Assurance santé

Les Français consomment (un peu moins) d'antibiotiques

Publié par le , Mis à jour le 20/11/2019 à 14:55

Les Français consomment moins d'antibios

Bonne nouvelle, la tendance est à la baisse sur le sujet de la consommation des antibiotiques. Même si les Français sont toujours aussi accros à ces médicaments, les prescriptions ont tout de même diminué de 15%.

Les niveaux 30% au-dessus de la moyenne européenne

"Peut mieux faire". À l'occasion de la semaine mondiale pour un bon usage des antibiotiques et de la journée européenne d’information sur les antibiotiques, l’agence Santé publique France et ses partenaires font le point sur la consommation de ces médicaments par les Français.

Premier enseignement : nous sommes toujours de gros consommateurs. Les niveaux se situent encore 30% au-dessus de la moyenne européenne : « En 2018, il a été vendu en France 728 tonnes d’antibiotiques destinés à la santé humaine ». Même si les chiffres peuvent donner le tournis, la consommation de ce type de médicament commence à se stabiliser voire même à baisser.

L’estimation porte sur les antibiotiques prescrits en ville soit 93% de la consommation globale. Elle se base sur deux indicateurs : le nombre de doses consommées et le nombre de prescriptions. Sur ce dernier critère, la consommation des antibios a diminué de 15% entre 2009 et 2018 passant de 2,81 à 2,38 pour 1.000 habitants et par jour. Des signes considérés comme encourageants explique Bruno Coignard, directeur des maladies infectieuses aux Echos.  

Si la France se trouve dans une bonne dynamique, elle reste encore à une moyenne de 25,3 doses d’antibiotiques pour 1 000 habitants et par jour.

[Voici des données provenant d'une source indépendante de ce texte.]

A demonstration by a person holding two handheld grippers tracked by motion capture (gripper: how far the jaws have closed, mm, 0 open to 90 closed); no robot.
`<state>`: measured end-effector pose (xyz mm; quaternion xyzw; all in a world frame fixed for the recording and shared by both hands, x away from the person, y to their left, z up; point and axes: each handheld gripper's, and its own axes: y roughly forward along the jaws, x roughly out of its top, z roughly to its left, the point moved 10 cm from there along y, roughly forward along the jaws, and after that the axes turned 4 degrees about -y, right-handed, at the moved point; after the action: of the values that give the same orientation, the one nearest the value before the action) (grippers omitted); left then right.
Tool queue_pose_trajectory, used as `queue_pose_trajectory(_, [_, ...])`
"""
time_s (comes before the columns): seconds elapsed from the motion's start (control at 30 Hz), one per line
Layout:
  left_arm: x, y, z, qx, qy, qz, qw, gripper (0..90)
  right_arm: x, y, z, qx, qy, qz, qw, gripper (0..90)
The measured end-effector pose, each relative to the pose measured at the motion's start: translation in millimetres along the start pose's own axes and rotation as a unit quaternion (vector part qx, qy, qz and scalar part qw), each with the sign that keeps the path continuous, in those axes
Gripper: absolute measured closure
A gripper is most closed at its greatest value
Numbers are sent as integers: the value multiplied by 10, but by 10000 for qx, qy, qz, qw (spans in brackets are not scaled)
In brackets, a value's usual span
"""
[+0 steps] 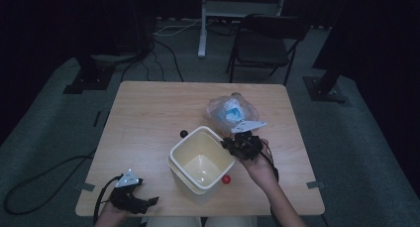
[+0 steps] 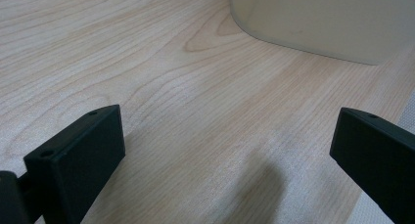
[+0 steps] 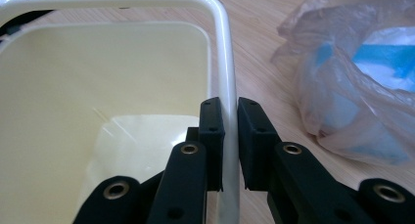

À titre d'exemple, les Pays-Bas ne sont qu’à 9,7 doses.

Le mauvais comportement des Français

Le gouvernement tente d’éveiller les consciences. À coup de campagnes de prévention, le ministère de la santé met en garde sur les mauvaises habitudes des Français. En effet, selon une enquête menée par l’Ifop pour Pfizer, les patients ne semblent pas y connaitre grand-chose. Des comportements qui favoriseraient l’antibiorésistance.

Ils sont 42% à prendre des antibiotiques pour soigner une grippe et même 58% pour soigner une angine. Un non-sens quand on sait que 75 à 90% des angines ont une origine virale.

Autre habitude récurrente, les patients ne respectent pas la durée des traitements prescrits par les médecins. En clair, dès que le malade va mieux, il arrête tout. Une mauvaise chose qui peut conduire là encore à une résistance du médicament.

La résistance aux antibios pourrait faire 2,4 millions de morts

Une résistance qui peut avoir des conséquences dramatiques sur la santé. En France, l’antibiorésistance tue 12.500 personnes chaque année. Selon les professionnels, elle pourrait devenir une des principales causes de mortalité d’ici une dizaine d’années. L’Organisation de coopération et de développement économique va même plus loin et avance un chiffre de 2,4 millions de morts en Europe, en Australie et en Amérique du Nord d’ici 2050.

En 2015, 670 000 personnes ont été contaminées dans le monde et près de deux tiers ont contracté des bactéries au sein même de l’hôpital.

L’OCDE préconise la généralisation de mesures simples qui pourraient avoir un impact sur les bactéries comme encourager une meilleure hygiène, développer des tests rapides pour déterminer si une infection est virale ou bactérienne et mettre fin à la surconsommation des antibiotiques.

Sur ce dernier point, le gouvernement souhaite développer la prescription des génériques. Une mesure forte qui pourrait désintoxiquer les patients et dans le même temps générer des économies pour la Sécurité sociale.  D’ici 2020, les patients qui refuseront de les prendre seront moins bien remboursés. Celles et ceux qui voudront quand même se procurer un antibio seront indemnisés sur la base d’un générique qui coûte généralement 40% moins cher.